Laureato in Giurisprudenza, dal 2004 è presidente dell’Associazione Artistico Culturale Helianto.
Autore di diversi percorsi poetici, fra cui: “L’incerta specie” (LietoColle, 2005, prefazione di Manrico Murzi), “Le visioni del trifoglio” (Manni, 2007, prefazione di Fabiano Alborghetti), “Ho mangiato il fiore dei pazzi” (Dialogo, 2008), l’e-book “Buchi Bianchi” (Clepsydra, 2010), “Papez” (L’Arcolaio, 2011, prefazione di Andrea Tarabbia),“La vocazione della balena” (L’Arcolaio, 2015, prefazione di Guido Oldani), “La bussola degli scarabei” (Ladolfi, 2017, nota di Giulio Greco), “L’impronta degli asterischi” (Ibiskos Ulivieri, 2019, prefazione di Ivan Fedeli – Premio San Domenichino, Premio Lago Gerundo) e “Campo 87” (Puntoacapo, 2021, prefazione di Manuel Cohen, traduzione in dialetto milanese di Giovanna Sommariva).
Premiato in numerosi concorsi letterari di interesse nazionale, sue poesie compaiono in cataloghi d’arte, riviste e siti a tema.
Alcuni suoi testi sono stati tradotti in spagnolo e in inglese.
Membro di giuria al Premio Nazionale di Poesia “Daniela Cairoli”.

 

 

Giovanna Sommariva
è nata a Saronno nel 1948 e vive a Rovello Porro in provincia di Como.
Scrive in dialetto milanese.
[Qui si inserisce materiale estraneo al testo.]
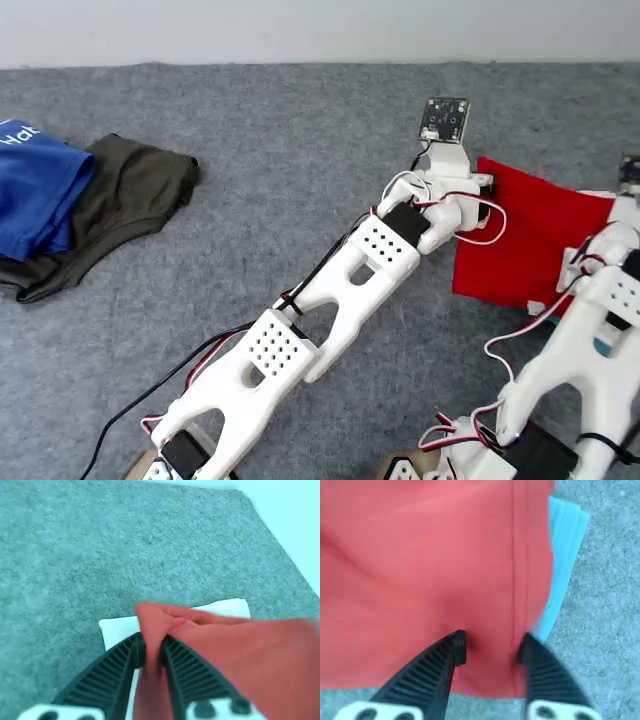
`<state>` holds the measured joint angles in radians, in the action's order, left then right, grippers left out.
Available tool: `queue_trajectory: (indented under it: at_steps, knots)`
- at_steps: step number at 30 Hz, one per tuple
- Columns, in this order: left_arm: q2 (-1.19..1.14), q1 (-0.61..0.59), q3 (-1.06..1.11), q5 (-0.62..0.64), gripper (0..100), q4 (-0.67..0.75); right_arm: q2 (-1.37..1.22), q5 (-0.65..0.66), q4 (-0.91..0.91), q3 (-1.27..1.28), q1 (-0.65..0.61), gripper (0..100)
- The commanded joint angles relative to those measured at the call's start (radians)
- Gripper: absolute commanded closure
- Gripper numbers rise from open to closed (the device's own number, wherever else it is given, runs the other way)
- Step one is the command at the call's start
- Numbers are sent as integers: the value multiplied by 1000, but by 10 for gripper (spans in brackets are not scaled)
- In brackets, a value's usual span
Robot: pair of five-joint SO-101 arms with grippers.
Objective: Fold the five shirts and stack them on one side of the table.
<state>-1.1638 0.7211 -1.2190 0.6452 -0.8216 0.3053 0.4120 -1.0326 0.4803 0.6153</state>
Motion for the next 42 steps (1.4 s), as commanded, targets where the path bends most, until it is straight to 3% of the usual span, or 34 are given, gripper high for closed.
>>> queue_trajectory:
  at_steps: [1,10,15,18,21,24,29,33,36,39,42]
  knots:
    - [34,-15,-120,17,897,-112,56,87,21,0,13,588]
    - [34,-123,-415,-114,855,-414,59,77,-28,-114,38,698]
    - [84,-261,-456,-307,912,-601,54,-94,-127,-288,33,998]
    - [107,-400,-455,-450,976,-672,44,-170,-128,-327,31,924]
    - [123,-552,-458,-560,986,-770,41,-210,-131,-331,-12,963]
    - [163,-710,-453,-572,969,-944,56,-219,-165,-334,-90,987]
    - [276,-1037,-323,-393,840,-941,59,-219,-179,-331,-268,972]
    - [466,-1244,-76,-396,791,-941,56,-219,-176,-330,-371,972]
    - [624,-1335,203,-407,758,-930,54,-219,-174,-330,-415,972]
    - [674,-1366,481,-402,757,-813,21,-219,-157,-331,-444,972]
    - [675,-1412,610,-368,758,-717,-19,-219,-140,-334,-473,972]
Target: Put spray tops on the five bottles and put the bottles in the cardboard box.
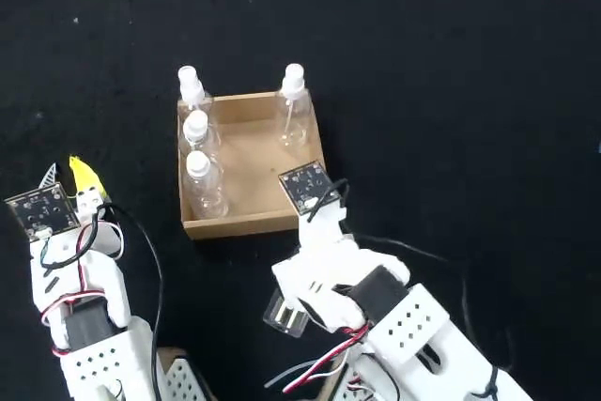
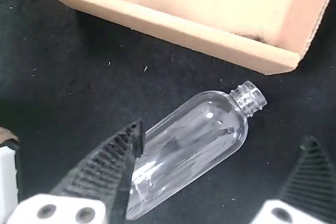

Molti i riconoscimenti ottenuti, fra i quali: “Anita Bollati”, “Bardi&Menestrelli”,
“Anna Savoia” e “Poesie nel cassetto”. Dal 2008 fa parte della giuria al Premio Nazionale di Poesia Daniela Cairoli.
Per letture pubbliche si è occupata dell’opera poetica di Delio Tessa, Giovanni Barrella,Trilussa, Giovanni Raiberti e altri autori dialettali.
Pubblicati i libretti: Cinq ghej de pù ma ross; Des ghej de pù ma ross; Quatter gott de bel temp e L’aderenza del cafè.